_What is being asked_: Which lines below fall between the one containing "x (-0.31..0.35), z" and the one containing "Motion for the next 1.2"? Repeat them exactly, counting both of those lines, and add nothing else.

_Data entries_:
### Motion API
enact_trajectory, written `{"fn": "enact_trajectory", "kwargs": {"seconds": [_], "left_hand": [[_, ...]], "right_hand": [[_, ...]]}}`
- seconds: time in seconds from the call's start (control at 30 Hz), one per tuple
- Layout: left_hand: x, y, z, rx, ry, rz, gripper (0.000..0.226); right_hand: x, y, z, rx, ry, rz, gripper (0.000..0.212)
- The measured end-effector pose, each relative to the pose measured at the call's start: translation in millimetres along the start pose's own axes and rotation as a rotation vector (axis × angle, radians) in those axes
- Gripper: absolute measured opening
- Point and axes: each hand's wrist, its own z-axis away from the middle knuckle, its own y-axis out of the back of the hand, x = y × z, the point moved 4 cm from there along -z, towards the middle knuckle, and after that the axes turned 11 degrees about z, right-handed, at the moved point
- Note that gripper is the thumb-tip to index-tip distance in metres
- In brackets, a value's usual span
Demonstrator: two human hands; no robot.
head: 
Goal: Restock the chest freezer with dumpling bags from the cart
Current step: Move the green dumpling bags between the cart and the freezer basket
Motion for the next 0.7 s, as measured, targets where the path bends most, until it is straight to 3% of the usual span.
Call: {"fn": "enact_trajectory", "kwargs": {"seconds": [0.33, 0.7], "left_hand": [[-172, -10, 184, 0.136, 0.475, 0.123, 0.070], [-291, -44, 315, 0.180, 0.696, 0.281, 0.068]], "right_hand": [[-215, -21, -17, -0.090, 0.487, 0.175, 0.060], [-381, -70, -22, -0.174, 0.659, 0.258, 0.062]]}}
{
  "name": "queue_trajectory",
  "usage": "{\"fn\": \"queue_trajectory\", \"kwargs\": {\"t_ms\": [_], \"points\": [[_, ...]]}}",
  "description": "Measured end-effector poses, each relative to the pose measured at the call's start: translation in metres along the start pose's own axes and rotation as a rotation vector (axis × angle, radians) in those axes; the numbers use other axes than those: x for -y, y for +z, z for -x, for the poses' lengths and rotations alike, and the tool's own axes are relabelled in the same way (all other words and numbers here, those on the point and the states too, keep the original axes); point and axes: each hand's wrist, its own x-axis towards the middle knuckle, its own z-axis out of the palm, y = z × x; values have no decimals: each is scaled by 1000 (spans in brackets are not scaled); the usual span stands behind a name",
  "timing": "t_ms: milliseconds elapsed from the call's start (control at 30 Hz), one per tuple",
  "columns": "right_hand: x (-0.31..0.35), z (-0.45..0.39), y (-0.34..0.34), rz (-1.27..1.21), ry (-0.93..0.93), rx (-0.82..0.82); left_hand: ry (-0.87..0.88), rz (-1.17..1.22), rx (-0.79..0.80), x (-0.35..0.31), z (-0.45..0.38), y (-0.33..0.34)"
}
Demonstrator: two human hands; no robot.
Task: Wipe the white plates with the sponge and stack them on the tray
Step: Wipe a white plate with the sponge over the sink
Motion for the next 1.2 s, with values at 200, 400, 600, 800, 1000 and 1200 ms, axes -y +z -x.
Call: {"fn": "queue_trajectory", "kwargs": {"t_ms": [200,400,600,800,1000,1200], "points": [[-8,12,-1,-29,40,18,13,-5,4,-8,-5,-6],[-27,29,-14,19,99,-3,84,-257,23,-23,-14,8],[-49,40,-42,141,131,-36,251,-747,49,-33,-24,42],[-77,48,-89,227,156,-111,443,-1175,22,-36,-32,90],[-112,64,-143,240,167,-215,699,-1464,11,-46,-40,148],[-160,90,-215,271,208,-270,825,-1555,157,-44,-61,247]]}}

_Answer to this problem_:
  "columns": "right_hand: x (-0.31..0.35), z (-0.45..0.39), y (-0.34..0.34), rz (-1.27..1.21), ry (-0.93..0.93), rx (-0.82..0.82); left_hand: ry (-0.87..0.88), rz (-1.17..1.22), rx (-0.79..0.80), x (-0.35..0.31), z (-0.45..0.38), y (-0.33..0.34)"
}
Demonstrator: two human hands; no robot.
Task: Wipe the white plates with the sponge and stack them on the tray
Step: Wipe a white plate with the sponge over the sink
Motion for the next 1.2 s, with values at 200, 400, 600, 800, 1000 and 1200 ms, axes -y +z -x.

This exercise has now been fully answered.